Sunday’s Readings | Trinity Sunday, June 4

Gen. 1:1-2:4a
Ps. 8 or Cant. 2 or Cant. 13
2 Cor. 13:11-13
Matt. 28:16-20

“In the beginning when God created the heavens and the earth” (Gen. 1:1): thus begins a primordial story of the universe coming to be from the wellspring of divine life, will, and love. As it was in the beginning, so it is now, and ever shall be. Every moment of time and every being, from the most indescribably minute to the most prodigious and complex, is suspended in being by nothing other than divine love. In liturgical language, “In your infinite love, you made us [and all things] for yourself.”

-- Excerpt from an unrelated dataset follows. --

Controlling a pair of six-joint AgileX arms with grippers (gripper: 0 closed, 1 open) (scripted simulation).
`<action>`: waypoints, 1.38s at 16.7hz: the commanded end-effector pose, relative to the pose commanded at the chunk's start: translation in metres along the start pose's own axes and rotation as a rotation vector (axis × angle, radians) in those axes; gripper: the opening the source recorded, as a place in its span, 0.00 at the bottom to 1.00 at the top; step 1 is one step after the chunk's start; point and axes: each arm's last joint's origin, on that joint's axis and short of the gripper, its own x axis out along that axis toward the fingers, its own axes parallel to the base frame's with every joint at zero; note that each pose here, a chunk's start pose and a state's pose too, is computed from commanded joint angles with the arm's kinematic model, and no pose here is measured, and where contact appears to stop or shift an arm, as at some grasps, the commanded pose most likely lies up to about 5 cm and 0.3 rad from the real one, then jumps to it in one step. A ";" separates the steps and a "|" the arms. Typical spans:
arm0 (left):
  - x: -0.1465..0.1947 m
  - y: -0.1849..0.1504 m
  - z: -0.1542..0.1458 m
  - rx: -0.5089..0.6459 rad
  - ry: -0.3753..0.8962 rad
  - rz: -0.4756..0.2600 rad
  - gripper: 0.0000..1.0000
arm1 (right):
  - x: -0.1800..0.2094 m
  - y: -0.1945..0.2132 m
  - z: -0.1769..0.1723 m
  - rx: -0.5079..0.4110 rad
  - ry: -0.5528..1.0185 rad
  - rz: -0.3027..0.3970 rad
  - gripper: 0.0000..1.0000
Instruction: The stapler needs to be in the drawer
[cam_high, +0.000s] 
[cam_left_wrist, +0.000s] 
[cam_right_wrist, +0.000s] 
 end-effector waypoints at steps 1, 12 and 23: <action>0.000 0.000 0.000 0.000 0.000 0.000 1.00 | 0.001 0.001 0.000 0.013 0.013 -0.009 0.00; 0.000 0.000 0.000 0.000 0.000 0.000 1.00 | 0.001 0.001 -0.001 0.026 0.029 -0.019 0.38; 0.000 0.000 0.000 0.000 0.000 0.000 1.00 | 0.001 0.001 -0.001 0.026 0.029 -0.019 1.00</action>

This claim arrests our attention and draws us up and out of ourselves in the silent land of contemplative wonder. “O Lord our Governor, how exalted is your Name in all the world! … When I consider your heavens, the work of your fingers, the moon and the stars you have set in their courses, What is man that you should be mindful of him? The son of man that you should seek him out?” (Ps. 8:1, 4-5). Everything is radiant with the presence of God, from the high vault of heaven to the depths of the earth (Cant. 13). Everything bears evidence of “the work of your fingers, for “the builder of all things is God” (Heb. 3:4).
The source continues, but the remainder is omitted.